The list was released by Cruelty Free International, an anti-vivisection organization. It ranked Oxford at the top of  48 UK universities that responded to the organization’s Freedom of Information requests with a further 17 giving partial responses and 5 not providing any information at all. Universities account for approximately half of all animal experimentation in the UK.

Dr Katy Taylor, Director of Science at Cruelty Free International, said: “The public will be shocked to learn that five of the UK’s leading universities are responsible for testing on almost one million animals, despite an increasing number of universities recognising this isn’t the way to do research. We urge them to leave this archaic practice behind and move towards developing innovative and humane research methods for the 21st century.”

However University spokesperson Matt Pickles emphasized how they are seeking to reduce the number of animals used: “We are committed to replacing and reducing the use of animals wherever possible and to refining procedures to reduce the pain caused. We are not yet at a stage where animal research can be replaced altogether.”

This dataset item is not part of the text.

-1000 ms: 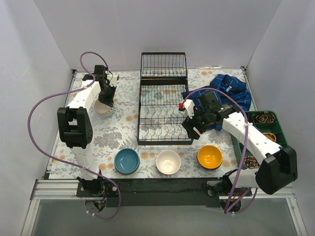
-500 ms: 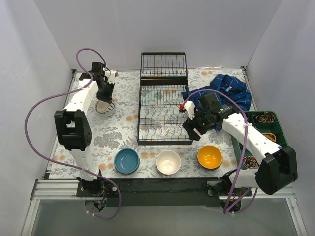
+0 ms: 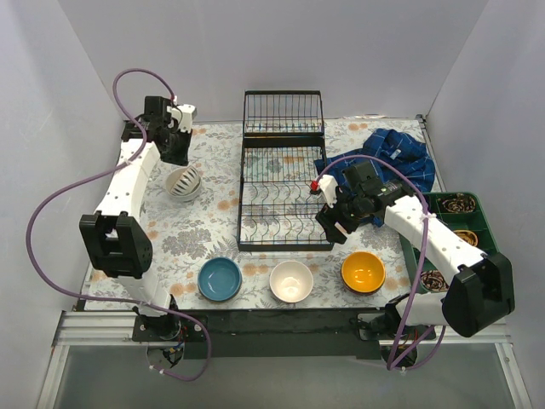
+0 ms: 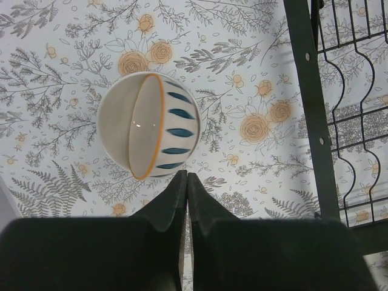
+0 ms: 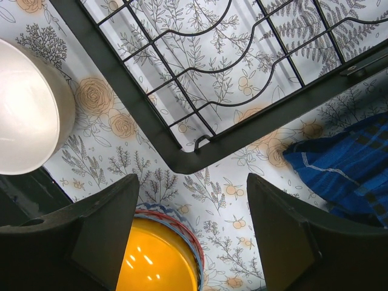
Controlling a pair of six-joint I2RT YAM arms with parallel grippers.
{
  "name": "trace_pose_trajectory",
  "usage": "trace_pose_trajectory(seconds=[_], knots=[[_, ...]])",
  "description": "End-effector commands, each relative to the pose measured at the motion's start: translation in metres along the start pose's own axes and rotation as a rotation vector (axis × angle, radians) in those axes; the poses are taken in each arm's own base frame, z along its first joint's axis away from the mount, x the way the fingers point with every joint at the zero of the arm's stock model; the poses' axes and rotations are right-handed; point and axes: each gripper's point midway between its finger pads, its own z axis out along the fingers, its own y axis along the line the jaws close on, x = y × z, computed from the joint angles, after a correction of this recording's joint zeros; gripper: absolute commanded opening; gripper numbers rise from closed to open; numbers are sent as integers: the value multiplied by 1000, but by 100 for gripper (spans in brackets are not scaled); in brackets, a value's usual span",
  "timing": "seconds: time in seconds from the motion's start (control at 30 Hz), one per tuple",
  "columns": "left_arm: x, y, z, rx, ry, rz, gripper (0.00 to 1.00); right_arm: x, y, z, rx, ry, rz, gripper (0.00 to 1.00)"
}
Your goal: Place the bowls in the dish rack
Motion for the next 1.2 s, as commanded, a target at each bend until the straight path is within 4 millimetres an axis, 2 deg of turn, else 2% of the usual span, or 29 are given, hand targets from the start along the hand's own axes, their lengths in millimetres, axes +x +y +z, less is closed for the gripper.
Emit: trace_pose_trajectory(seconds=[0.0, 0.1, 0.13, 0.17, 0.23, 0.33, 0.43, 0.5, 0.53, 0.57, 0.6, 0.73, 0.8, 0.93, 1.0, 1.03, 1.07, 1.17], knots=[[-9, -10, -38, 31, -73, 46, 0, -8, -3, 0, 4, -32, -9, 80], [-1, -11, -31, 34, -78, 59, 0, -9, -3, 2, -4, -30, -6, 80], [-1, -11, -30, 27, -85, 62, 27, -10, -4, 2, -1, -29, -7, 80], [-2, -9, -28, 15, -89, 61, 40, -11, -4, 2, 0, -31, -8, 80], [0, -3, -20, -7, -84, 63, 58, -15, -6, 1, 3, -35, -10, 80], [6, 3, -4, -7, -51, 80, 64, -17, -8, 1, 7, -37, -11, 80], [2, 9, 7, 13, -48, 44, 64, -14, -8, -1, 18, -33, -11, 80], [6, 17, 21, 28, -26, -1, 64, -10, -7, -1, 19, -29, -9, 80], [5, 14, 27, 60, -24, -9, 63, -6, -5, 0, 16, -20, -5, 80], [13, 30, 34, 53, -3, -53, 62, -5, -5, 0, 16, -16, -4, 80], [15, 34, 40, 64, 3, -65, 61, -4, -5, 0, 19, -14, -5, 80], [23, 35, 57, 119, 44, -91, 55, -5, -8, 1, 22, -9, -3, 80], [30, 28, 65, 176, 79, -87, 50, -7, -9, 2, 24, -8, -4, 80], [40, 7, 66, 320, 99, -68, 31, -6, -11, 4, 23, 3, -7, 80], [44, 4, 68, 349, 110, -65, 24, -5, -11, 5, 21, 7, -5, 80], [46, 3, 68, 359, 117, -67, 14, -5, -11, 5, 21, 8, -5, 80], [48, 3, 70, 360, 121, -74, 10, -5, -11, 5, 23, 7, -5, 80], [45, 7, 68, 356, 109, -95, 2, -6, -13, 6, 26, 11, -6, 80]])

He went on to say that research was carried out to the highest standards: “We are clear that no procedure using animals should be undertaken lightly and staff will challenge any behavior that risks falling below the high standards we set ourselves.”

“Research using animals continues to provide important insights, whether into the effects of heart disease or the development of vaccines for major global diseases like malaria.”

Cambridge University also said that animal research played an “essential role” in understanding disease and developing medicines.

Animals experimented on in Oxford included mice, rats, fish, non –human primates, birds, frogs, ferrets, guinea pigs, rabbits and sheep with mice making up the vast majority at 209,686 tested. Primates consist of 0.5% of all animals housed in the Biomedical Sciences Building, completed in 2008 to re-locate animals used for testing by the University.

Oxford has faced a number of protests in the last few years over it’s use of animal testing. Construction of the Biomedical Sciences Building had to be stopped in 2004 after an intimidation campaign was led against the contractor in charge of the project.